INFORMATION PROVIDED:

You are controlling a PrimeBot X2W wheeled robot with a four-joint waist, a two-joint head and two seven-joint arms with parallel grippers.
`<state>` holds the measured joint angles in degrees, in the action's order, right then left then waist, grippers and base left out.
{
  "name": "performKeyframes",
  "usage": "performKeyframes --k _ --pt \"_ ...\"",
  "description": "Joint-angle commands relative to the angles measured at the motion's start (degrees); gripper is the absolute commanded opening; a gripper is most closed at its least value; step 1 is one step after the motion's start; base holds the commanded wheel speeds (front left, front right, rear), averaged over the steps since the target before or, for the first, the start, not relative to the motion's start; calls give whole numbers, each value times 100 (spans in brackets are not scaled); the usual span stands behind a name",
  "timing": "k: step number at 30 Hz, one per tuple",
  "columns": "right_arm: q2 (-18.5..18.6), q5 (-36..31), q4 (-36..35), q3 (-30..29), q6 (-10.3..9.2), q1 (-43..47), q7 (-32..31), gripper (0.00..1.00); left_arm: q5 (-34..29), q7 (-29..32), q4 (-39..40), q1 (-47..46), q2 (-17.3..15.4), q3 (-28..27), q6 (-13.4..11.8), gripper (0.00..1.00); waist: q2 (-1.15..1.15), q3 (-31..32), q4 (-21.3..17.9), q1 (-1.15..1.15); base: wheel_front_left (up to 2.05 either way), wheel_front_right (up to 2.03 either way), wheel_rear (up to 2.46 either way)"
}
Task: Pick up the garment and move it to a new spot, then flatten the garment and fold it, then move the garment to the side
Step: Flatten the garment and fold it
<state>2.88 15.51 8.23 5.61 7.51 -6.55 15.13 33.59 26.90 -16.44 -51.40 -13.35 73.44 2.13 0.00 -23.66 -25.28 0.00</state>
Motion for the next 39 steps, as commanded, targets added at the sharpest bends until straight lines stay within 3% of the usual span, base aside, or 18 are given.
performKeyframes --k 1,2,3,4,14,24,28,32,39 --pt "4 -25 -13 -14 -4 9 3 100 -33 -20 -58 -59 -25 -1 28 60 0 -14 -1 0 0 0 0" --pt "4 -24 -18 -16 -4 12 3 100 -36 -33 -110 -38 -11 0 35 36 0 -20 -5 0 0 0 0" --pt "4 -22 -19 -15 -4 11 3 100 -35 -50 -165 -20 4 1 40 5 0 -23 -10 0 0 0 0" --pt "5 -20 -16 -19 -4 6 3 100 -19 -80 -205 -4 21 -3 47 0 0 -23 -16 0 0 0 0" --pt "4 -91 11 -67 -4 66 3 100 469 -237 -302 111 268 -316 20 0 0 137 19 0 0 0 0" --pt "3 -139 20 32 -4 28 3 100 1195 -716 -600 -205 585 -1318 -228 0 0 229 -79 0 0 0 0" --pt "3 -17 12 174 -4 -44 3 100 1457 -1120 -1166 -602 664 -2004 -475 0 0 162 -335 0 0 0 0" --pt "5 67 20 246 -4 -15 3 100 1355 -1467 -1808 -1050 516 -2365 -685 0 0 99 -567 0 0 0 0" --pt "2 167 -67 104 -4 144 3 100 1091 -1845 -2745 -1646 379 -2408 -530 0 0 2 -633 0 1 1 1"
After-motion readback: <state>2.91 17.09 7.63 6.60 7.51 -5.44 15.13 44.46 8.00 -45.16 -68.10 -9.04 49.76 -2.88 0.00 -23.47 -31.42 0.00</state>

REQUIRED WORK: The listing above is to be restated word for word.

ANSWER BOX:
You are controlling a PrimeBot X2W wheeled robot with a four-joint waist, a two-joint head and two seven-joint arms with parallel grippers.
`<state>` holds the measured joint angles in degrees, in the action's order, right then left then waist, grippers and base left out.
{
  "name": "performKeyframes",
  "usage": "performKeyframes --k _ --pt \"_ ...\"",
  "description": "Joint-angle commands relative to the angles measured at the motion's start (degrees); gripper is the absolute commanded opening; a gripper is most closed at its least value; step 1 is one step after the motion's start; base holds the commanded wheel speeds (front left, front right, rear), averaged over the steps since the target before or, for the first, the start, not relative to the motion's start; calls give whole numbers, each value times 100 (spans in brackets are not scaled); the usual span stands behind a name",
  "timing": "k: step number at 30 Hz, one per tuple",
  "columns": "right_arm: q2 (-18.5..18.6), q5 (-36..31), q4 (-36..35), q3 (-30..29), q6 (-10.3..9.2), q1 (-43..47), q7 (-32..31), gripper (0.00..1.00); left_arm: q5 (-34..29), q7 (-29..32), q4 (-39..40), q1 (-47..46), q2 (-17.3..15.4), q3 (-28..27), q6 (-13.4..11.8), gripper (0.00..1.00); waist: q2 (-1.15..1.15), q3 (-31..32), q4 (-21.3..17.9), q1 (-1.15..1.15); base: wheel_front_left (up to 2.05 either way), wheel_front_right (up to 2.03 either way), wheel_rear (up to 2.46 either way)"
}
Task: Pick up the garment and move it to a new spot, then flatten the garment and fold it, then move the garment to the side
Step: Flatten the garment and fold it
<state>2.88 15.51 8.23 5.61 7.51 -6.55 15.13 33.59 26.90 -16.44 -51.40 -13.35 73.44 2.13 0.00 -23.66 -25.28 0.00</state>
Motion for the next 39 steps, as commanded, targets added at the sharpest bends until straight lines stay within 3% of the usual span, base aside, or 18 are given.
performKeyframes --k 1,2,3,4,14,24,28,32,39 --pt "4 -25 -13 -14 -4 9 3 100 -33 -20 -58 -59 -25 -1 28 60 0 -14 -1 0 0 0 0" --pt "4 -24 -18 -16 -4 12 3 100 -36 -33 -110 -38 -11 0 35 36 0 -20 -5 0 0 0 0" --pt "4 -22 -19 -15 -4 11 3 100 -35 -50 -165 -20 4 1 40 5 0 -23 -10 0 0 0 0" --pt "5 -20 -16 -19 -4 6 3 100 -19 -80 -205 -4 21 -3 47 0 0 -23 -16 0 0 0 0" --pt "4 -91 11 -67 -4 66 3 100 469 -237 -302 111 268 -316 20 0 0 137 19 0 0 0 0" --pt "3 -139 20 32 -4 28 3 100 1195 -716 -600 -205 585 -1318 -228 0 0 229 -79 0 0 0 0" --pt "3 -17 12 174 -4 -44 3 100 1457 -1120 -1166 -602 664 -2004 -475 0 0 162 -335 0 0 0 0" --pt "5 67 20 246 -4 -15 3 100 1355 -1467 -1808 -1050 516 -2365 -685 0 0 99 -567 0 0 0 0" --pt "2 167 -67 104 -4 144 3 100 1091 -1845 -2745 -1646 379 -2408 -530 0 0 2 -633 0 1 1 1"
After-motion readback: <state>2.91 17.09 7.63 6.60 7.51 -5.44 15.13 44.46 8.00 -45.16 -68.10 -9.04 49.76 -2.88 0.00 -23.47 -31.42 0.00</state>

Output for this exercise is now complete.